- Australian commercial single

Single by No Doubt

from the album Return of Saturn
- B-side: "Beauty Contest"; "Under Construction";
- Released: November 14, 2000
- Genre: Ska punk; pop-punk;
- Length: 4:01
- Label: Interscope
- Songwriters: Tom Dumont; Tony Kanal; Gwen Stefani;
- Producer: Glen Ballard

No Doubt singles chronology
| "Simple Kind of Life" (2000) | "Bathwater" (2000) | "Hey Baby" (2001) |

Music video
- "Bathwater" on YouTube

= Bathwater (song) =

2000 single by No Doubt

"Bathwater" is a song by American rock band No Doubt, released on November 14, 2000, as the fourth and final single from their fourth studio album, Return of Saturn. It was written by Tom Dumont, Tony Kanal, and Gwen Stefani

==Background and writing==
The song was written in only ten minutes, opening with slow New Orleans funeral brass and Adrian Young as a human beat-box. The lyrics discuss overcoming insecurities about a relationship with adoration. The lyric "to wash in your old bathwater" means accepting a lover's faults.

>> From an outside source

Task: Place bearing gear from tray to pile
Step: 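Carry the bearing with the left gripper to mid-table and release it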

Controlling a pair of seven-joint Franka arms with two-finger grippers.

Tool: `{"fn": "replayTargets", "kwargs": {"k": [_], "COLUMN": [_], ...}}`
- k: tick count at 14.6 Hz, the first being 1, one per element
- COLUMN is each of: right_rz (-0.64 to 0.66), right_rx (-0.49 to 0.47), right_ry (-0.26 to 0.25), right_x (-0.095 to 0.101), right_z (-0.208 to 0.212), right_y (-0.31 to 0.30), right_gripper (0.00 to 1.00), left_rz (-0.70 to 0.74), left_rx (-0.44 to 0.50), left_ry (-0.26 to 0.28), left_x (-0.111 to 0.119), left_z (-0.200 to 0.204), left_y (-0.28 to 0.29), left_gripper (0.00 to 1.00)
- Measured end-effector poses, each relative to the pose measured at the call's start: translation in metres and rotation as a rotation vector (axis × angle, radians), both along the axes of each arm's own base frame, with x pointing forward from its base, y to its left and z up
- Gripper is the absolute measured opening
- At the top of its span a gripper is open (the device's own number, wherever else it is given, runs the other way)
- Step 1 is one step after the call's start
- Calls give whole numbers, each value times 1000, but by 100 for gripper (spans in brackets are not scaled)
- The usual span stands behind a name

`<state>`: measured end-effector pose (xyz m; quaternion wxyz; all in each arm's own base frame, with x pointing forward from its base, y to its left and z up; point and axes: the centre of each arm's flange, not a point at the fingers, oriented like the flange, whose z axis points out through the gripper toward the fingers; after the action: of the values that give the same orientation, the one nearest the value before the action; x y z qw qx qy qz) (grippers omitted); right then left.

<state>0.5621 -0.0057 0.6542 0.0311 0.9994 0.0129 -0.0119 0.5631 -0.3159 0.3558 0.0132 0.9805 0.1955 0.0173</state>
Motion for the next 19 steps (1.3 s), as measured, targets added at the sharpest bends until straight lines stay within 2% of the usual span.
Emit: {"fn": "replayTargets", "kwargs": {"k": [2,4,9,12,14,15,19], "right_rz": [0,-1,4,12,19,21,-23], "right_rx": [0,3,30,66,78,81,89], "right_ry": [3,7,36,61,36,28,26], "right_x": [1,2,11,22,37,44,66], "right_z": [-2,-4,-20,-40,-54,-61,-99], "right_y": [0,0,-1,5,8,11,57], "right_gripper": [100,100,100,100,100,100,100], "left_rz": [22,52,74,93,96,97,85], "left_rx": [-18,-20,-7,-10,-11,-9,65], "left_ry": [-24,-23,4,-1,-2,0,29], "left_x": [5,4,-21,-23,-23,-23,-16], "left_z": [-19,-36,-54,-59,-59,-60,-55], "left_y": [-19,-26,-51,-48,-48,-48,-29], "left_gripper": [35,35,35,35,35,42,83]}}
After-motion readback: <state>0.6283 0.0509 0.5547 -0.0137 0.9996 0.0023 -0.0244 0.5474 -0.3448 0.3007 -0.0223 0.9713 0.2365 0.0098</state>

"Bathwater" is a ska punk and a pop-punk song written in the key of E minor. It is composed in swing time with a medium swing and moves at a moderately fast tempo of 138 beats per minute. The song's verses are carried by perfect fifth chords with a i-IV chord progression. Some use minor key piano chords on the off beat. Stefani's vocal range spans over two octaves in the song, from G_{3} to B_{5}.

==Critical reception==
"Bathwater" received mixed reviews from music critics. Entertainment Weekly described the song's cabaret style as campy and noted that "even lovelorn teen girls may... think it's pretty yucky." Rolling Stone described it as a combination of 2 Tone and the slapstick of farces by Gilbert and Sullivan that "never drops the band's signature blend of adrenaline and sugar." In its review of The Singles 1992-2003, musicOMH disagreed and referred to it as an "uncomfortable merging" of 1940s dance music and the work of 2 Tone band Madness.

==Chart performance==
The single was a commercial failure, contradicting the overall success of the Return of Saturn project. In the United States, the song failed to enter the Billboard Hot 100 and barely entered the Billboard Adult Top 40 chart, inching to number 39.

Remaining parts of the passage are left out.